## TASK GOAL
What is the number of lines in the data holding the word "cream"? Give that number by itself.
[[ DATA FOR THE TASK open ]]
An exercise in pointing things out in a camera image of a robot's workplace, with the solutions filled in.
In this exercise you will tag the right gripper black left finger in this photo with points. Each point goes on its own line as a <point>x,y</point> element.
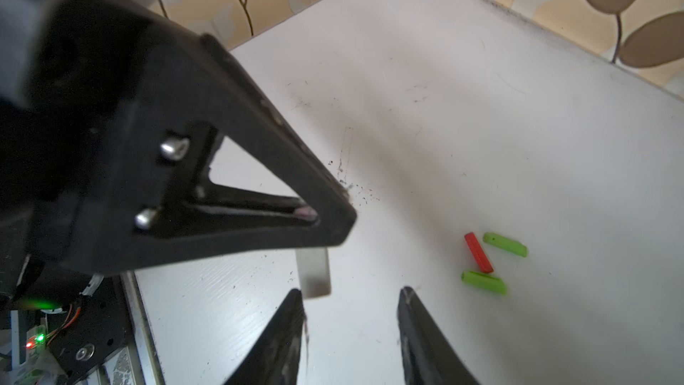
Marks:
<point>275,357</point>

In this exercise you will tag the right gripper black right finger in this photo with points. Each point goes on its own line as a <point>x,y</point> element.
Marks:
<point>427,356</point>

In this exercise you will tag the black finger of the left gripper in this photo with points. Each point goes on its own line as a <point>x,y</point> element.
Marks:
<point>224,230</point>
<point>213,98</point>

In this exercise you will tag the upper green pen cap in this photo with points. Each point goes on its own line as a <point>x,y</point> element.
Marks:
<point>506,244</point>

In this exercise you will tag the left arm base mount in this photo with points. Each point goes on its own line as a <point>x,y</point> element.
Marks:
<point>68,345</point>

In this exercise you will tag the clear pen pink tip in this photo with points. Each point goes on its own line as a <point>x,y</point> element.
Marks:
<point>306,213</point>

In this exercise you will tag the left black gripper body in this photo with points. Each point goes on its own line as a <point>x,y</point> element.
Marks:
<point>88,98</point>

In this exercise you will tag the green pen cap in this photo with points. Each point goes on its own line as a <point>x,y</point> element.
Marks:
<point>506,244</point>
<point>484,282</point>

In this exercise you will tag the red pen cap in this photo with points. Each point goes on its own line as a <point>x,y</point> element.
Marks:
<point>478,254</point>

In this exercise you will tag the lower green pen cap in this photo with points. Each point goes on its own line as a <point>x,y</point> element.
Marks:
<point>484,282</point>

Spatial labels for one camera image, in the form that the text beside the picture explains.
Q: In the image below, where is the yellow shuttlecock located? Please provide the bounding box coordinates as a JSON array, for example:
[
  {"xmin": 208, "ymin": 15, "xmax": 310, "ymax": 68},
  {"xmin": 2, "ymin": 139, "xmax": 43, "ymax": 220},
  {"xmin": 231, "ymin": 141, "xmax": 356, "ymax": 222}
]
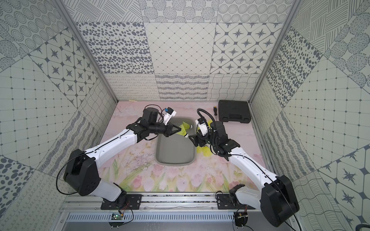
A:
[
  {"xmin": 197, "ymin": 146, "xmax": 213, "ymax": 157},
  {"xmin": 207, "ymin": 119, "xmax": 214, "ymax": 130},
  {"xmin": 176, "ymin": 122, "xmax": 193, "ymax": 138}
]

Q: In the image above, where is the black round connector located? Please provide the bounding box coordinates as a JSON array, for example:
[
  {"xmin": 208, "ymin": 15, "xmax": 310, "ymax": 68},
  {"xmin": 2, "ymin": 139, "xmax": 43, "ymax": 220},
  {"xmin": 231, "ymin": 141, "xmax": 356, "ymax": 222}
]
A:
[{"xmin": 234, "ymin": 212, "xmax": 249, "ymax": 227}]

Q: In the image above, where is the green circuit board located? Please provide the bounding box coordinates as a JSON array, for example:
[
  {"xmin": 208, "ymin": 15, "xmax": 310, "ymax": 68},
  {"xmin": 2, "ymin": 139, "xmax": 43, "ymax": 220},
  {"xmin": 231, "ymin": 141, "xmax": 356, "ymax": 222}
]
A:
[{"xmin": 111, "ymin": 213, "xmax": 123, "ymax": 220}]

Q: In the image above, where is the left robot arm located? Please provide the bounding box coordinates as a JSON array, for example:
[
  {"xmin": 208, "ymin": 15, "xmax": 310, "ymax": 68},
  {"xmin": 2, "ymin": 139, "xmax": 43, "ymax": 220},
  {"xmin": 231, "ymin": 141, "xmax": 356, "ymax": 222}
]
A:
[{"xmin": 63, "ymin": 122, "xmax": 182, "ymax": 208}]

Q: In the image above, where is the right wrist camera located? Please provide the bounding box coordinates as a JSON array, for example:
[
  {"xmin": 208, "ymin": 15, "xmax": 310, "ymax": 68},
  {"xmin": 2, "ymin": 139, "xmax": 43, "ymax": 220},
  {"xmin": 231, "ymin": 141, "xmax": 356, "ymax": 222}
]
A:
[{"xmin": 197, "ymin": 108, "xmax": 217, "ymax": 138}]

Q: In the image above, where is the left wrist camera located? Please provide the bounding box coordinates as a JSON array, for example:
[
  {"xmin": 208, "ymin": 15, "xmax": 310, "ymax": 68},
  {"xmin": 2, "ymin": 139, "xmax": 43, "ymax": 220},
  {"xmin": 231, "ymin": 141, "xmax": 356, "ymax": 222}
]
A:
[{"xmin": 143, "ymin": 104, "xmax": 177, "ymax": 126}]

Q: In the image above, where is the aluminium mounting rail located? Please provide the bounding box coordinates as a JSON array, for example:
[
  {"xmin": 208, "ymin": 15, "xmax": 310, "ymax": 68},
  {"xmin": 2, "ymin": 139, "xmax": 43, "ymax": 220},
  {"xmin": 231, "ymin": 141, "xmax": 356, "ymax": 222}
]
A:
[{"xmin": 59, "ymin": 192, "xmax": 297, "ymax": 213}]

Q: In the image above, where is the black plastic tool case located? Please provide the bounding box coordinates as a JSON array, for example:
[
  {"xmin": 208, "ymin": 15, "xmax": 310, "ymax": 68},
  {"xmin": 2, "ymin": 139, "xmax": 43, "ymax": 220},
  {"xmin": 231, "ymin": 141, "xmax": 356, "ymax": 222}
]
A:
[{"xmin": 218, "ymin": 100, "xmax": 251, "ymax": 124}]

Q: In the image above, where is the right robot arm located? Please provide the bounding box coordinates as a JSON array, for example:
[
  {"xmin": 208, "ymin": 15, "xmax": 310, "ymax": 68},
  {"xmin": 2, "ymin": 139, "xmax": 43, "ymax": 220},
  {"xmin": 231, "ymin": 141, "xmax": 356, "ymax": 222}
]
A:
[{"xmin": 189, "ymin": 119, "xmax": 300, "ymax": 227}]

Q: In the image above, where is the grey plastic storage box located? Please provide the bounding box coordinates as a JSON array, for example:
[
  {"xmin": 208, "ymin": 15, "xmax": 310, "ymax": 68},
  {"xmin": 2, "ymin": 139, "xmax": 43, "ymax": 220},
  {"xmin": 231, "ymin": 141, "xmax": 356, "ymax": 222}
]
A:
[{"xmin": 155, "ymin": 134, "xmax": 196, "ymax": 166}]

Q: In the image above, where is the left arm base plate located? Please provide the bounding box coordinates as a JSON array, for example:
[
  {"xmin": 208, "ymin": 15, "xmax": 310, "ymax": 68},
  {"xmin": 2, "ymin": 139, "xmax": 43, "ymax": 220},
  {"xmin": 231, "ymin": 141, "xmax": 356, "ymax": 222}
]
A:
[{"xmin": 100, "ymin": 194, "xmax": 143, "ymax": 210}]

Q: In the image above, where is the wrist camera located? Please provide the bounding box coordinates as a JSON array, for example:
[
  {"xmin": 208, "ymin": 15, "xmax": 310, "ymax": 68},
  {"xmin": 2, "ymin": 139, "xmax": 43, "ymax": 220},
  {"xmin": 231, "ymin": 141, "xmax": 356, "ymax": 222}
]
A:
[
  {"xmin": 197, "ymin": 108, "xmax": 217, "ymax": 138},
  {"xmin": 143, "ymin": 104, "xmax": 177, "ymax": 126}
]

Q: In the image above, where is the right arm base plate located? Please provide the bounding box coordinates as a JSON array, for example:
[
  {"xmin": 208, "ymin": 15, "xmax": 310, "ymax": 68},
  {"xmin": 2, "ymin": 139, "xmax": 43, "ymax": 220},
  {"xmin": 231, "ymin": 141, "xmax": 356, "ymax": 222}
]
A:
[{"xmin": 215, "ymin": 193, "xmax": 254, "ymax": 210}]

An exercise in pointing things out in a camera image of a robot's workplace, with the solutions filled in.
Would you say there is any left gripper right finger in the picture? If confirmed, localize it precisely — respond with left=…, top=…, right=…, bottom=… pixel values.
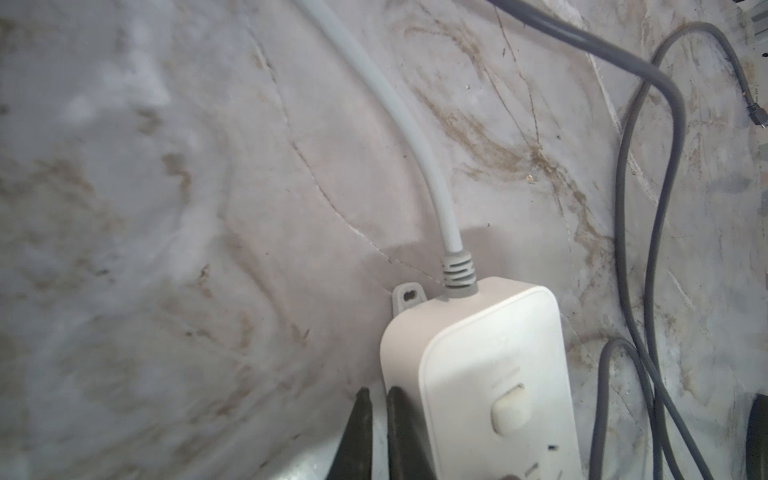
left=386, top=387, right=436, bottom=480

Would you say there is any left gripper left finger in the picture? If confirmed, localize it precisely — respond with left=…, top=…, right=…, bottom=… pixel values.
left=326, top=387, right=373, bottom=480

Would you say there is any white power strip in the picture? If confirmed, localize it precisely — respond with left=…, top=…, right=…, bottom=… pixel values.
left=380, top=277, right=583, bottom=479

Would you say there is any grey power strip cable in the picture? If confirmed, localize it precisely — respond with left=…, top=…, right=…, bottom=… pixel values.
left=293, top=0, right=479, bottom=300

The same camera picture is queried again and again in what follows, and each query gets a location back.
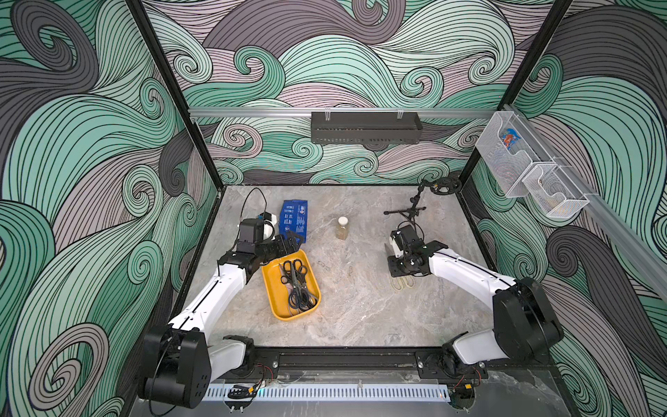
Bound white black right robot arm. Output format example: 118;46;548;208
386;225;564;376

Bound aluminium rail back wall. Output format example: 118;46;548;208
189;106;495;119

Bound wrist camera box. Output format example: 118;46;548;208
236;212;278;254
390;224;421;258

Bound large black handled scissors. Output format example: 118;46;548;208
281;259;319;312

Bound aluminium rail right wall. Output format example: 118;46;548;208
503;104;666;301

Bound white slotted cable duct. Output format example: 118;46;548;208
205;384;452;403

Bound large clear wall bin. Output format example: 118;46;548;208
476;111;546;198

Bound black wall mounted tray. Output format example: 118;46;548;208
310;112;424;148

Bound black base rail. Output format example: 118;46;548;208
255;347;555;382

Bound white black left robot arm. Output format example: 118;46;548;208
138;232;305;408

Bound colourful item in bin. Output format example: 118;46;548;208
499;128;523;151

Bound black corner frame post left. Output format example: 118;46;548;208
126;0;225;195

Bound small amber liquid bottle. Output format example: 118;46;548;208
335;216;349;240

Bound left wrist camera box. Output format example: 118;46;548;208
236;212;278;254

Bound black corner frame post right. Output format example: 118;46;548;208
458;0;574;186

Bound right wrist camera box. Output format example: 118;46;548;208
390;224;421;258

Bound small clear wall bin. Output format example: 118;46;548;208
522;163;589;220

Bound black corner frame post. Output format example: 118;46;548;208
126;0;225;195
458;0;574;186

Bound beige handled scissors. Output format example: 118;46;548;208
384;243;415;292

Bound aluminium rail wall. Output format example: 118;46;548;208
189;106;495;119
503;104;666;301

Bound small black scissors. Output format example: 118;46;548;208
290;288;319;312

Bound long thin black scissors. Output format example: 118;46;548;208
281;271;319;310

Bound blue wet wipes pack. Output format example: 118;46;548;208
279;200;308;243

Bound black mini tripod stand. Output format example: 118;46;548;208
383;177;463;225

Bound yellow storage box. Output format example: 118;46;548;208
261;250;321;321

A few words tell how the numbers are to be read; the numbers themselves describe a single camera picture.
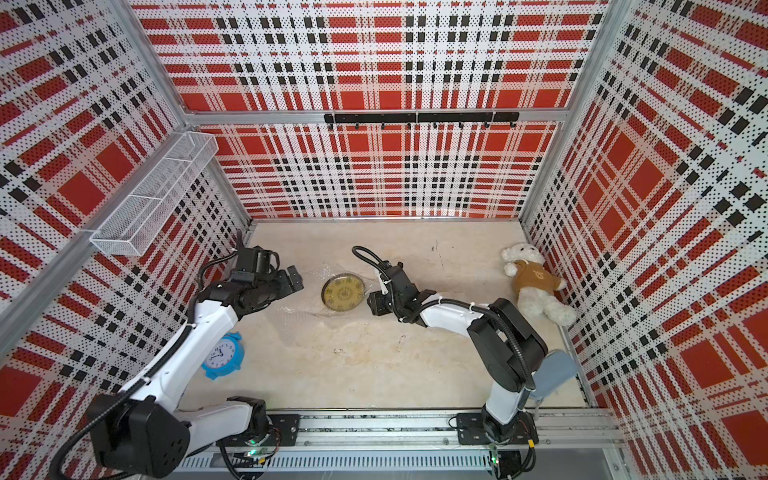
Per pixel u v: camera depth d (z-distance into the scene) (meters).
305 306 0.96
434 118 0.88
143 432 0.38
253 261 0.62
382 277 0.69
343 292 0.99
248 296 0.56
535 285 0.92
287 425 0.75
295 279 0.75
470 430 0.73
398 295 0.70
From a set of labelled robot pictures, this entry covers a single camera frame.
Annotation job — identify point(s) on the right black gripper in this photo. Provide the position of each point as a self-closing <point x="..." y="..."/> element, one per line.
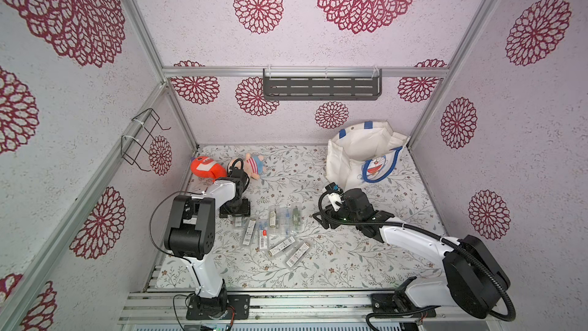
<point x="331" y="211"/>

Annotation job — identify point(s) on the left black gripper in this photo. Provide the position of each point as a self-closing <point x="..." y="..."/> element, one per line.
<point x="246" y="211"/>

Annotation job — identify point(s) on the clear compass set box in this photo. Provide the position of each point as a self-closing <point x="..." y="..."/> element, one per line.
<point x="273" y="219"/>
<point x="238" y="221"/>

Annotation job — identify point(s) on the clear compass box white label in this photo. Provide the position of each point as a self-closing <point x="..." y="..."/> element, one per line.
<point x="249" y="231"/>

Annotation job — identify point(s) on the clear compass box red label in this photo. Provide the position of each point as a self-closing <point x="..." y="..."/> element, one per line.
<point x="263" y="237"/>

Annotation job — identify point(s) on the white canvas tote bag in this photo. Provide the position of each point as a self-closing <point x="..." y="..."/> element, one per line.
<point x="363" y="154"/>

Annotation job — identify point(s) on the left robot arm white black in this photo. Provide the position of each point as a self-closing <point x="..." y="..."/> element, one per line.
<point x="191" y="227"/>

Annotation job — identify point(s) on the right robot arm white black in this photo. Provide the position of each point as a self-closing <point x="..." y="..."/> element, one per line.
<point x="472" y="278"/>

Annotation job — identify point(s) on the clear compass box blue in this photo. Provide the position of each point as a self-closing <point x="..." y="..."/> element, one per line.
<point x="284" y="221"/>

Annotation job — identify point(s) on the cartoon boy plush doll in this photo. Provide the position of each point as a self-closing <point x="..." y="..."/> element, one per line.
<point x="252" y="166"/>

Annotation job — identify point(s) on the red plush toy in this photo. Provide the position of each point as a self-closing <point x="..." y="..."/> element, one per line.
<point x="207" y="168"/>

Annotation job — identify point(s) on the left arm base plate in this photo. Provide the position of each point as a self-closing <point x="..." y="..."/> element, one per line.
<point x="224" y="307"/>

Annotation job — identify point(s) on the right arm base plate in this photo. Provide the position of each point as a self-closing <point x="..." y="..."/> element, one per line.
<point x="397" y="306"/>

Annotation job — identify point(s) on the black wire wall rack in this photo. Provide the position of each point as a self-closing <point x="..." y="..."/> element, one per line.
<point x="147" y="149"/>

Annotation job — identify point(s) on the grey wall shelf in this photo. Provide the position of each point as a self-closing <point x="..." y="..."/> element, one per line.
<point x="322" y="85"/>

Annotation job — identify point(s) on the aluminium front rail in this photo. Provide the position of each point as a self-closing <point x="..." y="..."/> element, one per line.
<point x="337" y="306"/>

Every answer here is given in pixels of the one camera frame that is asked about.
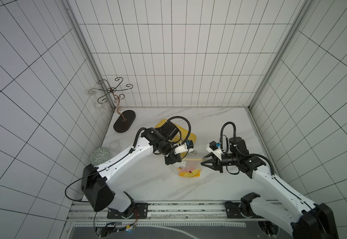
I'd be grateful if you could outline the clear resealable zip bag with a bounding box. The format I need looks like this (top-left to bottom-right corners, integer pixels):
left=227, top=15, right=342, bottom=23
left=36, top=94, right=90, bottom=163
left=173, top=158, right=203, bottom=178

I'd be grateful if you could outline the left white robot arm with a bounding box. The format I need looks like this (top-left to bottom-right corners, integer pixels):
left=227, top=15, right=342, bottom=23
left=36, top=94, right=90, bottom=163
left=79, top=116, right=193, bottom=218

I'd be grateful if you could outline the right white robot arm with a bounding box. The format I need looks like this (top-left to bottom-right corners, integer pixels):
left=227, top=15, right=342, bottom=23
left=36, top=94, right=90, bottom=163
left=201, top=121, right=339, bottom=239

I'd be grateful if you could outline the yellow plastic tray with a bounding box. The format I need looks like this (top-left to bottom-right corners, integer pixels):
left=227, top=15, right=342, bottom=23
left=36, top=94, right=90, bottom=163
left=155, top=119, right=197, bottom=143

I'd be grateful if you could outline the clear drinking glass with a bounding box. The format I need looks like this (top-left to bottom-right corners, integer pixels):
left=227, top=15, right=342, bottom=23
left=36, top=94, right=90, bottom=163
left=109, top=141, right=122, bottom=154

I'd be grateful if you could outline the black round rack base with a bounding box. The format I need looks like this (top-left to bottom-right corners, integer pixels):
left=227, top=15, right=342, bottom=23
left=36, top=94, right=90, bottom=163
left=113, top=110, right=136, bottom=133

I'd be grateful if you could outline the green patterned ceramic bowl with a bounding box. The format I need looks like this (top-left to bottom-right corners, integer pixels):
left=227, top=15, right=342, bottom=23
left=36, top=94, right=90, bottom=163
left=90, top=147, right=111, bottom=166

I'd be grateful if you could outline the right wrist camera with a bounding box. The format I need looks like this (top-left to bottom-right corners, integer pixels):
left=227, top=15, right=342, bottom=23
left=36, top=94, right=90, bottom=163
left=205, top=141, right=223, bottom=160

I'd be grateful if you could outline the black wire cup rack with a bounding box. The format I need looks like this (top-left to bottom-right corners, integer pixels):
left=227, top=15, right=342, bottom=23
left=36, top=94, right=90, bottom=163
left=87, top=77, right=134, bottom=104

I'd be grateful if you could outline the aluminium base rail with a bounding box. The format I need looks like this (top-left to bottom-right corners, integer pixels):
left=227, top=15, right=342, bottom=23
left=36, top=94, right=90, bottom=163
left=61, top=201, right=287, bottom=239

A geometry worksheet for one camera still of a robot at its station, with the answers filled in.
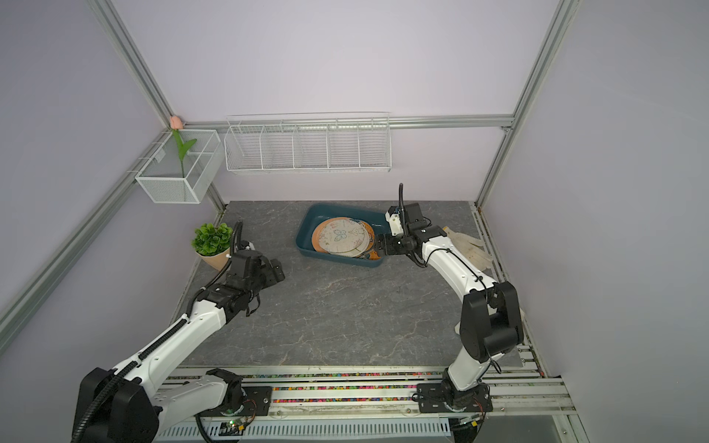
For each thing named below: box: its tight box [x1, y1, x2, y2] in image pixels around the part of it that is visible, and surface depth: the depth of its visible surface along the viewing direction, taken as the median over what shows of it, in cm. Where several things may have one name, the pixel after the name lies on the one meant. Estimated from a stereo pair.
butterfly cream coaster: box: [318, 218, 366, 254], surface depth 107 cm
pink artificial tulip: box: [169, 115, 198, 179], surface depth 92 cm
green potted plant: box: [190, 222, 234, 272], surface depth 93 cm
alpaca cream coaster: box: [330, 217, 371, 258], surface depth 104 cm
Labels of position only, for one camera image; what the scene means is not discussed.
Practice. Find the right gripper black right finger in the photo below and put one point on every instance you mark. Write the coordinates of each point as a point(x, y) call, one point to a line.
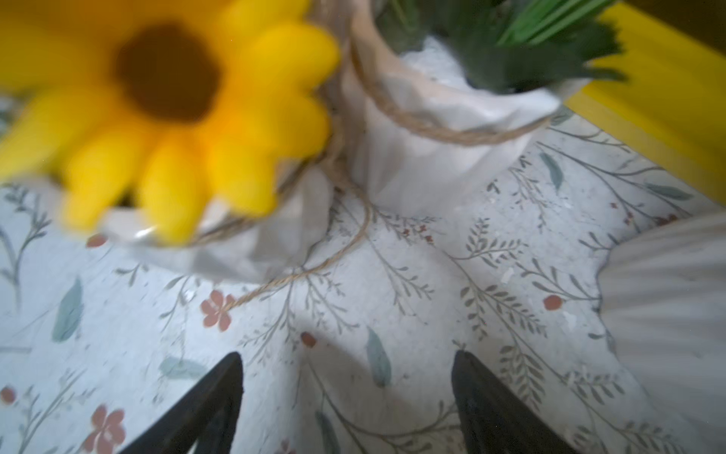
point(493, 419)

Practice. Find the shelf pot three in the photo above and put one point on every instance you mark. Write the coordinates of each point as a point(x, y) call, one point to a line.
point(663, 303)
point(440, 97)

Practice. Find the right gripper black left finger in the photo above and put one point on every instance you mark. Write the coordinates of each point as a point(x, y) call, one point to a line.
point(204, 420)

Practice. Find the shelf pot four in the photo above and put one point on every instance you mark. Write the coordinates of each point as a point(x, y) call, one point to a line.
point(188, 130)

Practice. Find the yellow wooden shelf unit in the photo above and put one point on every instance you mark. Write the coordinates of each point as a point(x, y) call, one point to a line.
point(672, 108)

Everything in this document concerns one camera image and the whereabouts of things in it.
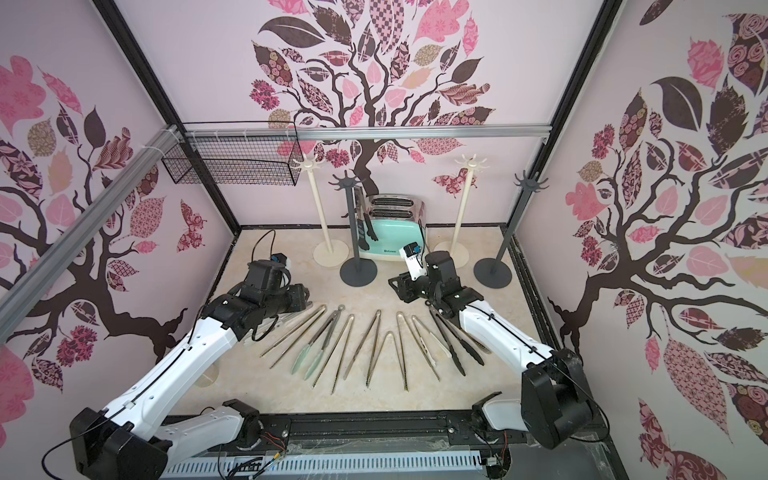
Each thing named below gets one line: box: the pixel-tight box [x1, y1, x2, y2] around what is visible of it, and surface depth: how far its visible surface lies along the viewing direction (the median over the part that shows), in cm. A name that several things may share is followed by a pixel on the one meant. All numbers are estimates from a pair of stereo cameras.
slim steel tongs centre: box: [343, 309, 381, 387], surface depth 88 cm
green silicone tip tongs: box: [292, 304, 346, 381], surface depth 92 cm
[[ DATA FOR THE TASK closed ]]
## TASK OUTPUT
2